Sister Theresa had said: “I urge you to be mindful of the intense suffering and pain which is part of the life of many women in the United States. The church must respond with the possibility of allowing women to be included as persons in all ministries of our church. I call upon you to listen with compassion and to hear the call of women. It is an honor, a privilege, and an awesome responsibility to express in a few moments the sentiment of women present.”

The Pope never responded to her plea directly, and while 53 nuns wearing blue armbands stood in silent protest of the church’s traditional view of women, the overwhelming majority of the 5,000 nuns in the audience applauded the pontiff’s message.

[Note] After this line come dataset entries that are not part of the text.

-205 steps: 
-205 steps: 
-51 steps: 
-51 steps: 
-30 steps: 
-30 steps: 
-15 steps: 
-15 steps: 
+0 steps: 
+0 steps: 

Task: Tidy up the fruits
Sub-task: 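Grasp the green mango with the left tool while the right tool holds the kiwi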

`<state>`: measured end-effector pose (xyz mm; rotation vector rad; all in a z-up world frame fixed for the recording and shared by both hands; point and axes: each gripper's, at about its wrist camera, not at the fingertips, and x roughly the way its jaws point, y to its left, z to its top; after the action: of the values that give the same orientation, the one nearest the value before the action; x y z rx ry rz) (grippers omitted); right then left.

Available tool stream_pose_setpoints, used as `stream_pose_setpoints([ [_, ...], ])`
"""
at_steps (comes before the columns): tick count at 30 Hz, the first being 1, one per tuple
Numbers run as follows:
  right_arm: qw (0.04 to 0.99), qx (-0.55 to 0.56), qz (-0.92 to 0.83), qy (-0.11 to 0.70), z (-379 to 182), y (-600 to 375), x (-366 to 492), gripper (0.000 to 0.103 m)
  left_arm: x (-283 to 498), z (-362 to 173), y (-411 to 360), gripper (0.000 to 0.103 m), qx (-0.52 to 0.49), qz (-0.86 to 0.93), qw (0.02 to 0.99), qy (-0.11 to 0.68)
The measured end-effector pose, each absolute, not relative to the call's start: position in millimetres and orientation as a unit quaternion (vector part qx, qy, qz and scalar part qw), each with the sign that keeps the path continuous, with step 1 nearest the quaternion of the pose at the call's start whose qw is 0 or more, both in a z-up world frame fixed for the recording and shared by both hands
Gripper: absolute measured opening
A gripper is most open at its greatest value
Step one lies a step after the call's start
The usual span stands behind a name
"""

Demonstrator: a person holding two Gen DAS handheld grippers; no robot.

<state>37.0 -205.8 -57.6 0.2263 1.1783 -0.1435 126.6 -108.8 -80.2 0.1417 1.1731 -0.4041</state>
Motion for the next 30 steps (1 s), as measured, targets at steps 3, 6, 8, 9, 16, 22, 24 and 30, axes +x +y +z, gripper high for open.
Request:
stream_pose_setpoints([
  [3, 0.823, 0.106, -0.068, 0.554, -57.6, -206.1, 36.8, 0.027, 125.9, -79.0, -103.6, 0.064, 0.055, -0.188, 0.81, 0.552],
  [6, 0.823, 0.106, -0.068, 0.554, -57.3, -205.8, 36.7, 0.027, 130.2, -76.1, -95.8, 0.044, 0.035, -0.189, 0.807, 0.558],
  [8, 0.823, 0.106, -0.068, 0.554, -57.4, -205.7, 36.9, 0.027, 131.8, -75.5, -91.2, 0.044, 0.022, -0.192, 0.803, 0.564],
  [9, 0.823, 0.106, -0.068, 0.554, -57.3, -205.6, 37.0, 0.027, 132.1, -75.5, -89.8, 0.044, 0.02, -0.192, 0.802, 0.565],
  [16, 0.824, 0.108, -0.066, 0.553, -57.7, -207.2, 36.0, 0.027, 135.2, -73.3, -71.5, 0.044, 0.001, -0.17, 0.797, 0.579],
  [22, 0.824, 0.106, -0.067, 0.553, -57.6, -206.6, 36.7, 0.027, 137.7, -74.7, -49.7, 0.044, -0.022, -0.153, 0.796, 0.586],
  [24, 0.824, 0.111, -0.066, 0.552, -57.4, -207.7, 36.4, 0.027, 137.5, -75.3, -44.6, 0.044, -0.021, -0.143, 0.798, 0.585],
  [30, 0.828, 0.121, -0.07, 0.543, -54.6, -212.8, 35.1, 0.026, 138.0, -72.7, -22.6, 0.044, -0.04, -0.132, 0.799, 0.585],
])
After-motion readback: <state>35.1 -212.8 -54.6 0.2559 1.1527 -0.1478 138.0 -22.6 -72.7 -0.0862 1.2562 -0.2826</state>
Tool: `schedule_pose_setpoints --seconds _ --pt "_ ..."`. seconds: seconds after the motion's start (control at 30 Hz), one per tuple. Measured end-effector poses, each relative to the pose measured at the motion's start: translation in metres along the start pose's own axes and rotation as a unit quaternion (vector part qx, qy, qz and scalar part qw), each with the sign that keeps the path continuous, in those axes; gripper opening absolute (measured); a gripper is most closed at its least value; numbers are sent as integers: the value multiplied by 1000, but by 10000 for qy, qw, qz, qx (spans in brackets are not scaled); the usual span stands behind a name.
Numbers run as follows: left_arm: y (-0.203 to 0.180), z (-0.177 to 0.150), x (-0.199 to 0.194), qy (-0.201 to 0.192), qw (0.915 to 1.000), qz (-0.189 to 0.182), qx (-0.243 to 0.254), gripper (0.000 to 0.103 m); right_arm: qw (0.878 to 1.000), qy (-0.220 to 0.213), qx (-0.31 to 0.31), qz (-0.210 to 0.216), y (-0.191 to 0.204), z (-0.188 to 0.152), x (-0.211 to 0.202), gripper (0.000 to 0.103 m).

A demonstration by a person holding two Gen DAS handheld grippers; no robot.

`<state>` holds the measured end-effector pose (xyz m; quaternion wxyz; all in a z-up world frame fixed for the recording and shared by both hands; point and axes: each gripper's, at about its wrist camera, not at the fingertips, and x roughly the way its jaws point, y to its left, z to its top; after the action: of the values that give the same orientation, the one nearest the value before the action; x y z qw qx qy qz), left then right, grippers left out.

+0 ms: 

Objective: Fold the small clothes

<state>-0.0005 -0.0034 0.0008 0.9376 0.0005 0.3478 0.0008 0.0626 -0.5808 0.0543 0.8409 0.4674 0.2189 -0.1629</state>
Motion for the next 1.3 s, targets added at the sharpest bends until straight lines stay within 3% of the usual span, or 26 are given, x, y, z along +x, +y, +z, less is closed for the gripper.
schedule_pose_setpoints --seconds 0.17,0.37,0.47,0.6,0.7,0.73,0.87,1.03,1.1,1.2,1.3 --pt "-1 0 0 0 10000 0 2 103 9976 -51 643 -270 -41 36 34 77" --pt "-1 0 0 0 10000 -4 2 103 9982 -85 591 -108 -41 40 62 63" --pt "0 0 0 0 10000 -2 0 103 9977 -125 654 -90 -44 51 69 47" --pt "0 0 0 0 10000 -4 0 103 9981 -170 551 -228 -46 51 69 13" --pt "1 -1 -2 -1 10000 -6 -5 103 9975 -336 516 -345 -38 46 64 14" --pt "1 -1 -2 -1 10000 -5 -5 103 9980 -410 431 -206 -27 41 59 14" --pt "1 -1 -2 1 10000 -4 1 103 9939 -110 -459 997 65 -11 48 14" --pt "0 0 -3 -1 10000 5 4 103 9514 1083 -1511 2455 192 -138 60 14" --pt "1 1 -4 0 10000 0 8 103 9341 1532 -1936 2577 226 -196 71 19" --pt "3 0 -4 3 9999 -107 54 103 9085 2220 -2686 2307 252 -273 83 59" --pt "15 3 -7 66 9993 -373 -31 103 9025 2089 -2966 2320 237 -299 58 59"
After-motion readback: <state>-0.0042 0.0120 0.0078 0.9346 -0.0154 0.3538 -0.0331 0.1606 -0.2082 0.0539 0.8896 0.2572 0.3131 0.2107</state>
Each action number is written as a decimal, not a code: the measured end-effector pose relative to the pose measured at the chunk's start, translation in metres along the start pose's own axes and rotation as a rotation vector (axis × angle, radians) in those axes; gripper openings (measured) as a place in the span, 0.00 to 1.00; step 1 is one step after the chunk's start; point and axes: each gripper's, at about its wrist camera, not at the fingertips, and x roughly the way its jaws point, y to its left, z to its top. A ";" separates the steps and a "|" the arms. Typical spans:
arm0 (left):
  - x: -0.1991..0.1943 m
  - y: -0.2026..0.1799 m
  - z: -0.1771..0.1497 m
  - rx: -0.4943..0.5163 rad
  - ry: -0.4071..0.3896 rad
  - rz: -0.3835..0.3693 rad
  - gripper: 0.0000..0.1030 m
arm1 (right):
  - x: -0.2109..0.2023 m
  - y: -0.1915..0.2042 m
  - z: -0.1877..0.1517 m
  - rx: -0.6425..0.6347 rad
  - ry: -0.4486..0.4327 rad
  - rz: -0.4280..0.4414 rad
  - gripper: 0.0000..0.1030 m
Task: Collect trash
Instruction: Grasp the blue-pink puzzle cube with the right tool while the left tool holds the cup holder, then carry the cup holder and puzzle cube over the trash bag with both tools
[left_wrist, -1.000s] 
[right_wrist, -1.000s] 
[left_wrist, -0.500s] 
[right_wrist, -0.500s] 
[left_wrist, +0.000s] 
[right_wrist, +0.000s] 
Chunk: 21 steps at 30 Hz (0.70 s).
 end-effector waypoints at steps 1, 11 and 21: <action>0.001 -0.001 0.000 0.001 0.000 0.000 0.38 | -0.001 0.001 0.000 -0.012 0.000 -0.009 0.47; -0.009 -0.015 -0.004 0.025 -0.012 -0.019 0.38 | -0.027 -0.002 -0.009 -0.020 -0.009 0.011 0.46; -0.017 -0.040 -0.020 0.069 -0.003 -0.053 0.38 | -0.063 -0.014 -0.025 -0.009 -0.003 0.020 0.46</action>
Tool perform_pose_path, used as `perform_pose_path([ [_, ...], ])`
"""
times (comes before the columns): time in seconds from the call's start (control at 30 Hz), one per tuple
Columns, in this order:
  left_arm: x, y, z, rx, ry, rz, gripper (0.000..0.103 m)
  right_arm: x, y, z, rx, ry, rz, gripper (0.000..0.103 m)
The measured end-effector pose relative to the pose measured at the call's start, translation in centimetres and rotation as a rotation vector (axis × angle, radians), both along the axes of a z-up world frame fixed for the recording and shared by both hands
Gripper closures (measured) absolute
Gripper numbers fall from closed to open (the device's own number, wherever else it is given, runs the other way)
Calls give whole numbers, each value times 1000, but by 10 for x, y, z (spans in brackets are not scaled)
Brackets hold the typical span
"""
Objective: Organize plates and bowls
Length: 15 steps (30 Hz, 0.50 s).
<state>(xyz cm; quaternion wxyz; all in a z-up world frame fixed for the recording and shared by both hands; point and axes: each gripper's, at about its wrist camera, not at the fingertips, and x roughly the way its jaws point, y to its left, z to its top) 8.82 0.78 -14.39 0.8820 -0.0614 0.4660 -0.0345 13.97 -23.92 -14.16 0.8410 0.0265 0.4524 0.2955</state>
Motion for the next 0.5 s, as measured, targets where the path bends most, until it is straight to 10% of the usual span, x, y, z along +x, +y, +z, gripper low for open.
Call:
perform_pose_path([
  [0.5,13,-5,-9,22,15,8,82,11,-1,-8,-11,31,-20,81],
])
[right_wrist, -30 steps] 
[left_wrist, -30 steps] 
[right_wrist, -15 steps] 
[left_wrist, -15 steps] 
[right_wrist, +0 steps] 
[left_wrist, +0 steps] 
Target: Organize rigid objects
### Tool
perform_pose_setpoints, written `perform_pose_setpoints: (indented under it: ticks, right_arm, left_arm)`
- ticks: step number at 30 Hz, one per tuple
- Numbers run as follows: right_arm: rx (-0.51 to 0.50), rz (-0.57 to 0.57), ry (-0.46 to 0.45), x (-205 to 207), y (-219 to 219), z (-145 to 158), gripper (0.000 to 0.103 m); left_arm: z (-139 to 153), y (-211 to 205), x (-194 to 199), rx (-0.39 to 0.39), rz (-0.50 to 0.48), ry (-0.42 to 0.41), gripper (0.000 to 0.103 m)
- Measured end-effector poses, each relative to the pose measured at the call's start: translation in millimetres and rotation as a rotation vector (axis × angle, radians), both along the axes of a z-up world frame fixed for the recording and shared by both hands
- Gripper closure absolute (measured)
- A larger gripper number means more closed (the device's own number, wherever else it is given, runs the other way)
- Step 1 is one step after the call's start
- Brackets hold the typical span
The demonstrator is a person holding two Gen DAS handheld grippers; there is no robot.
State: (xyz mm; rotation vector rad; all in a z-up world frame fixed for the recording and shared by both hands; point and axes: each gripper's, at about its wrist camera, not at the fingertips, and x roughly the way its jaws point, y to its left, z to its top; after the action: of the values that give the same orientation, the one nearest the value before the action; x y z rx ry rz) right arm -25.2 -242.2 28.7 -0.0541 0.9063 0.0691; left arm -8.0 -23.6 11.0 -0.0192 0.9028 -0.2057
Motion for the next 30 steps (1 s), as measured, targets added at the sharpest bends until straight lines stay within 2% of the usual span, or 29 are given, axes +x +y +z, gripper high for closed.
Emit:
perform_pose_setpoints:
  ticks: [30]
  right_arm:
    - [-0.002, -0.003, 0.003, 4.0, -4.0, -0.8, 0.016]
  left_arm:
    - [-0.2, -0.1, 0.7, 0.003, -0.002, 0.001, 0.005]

The Pope criticized modern trends in the sisterhood and admonished them to return to “a simple, religious garb.”

Sister Theresa was dressed in a brown suit and a beige blouse. She and about one-third of the audience of nuns at the National Shrine of the Immaculate Conception wore the type of ordinary clothing about which the pontiff spoke critically.

Pope John Paul II’s final message to the nation and its leaders was preached on the Washington Mall, halfway between the Washington Monument and the Capitol. There, he delivered an appeal for strong family life and an attack on divorce, abortion, contraception, and extramarital affairs.

He chose as his text the tenth chapter of Mark, and said he had to speak out “when the institution of marriage is abandoned to human selfishness or reduced to a temporary, conditional arrangement that can easily be terminated.”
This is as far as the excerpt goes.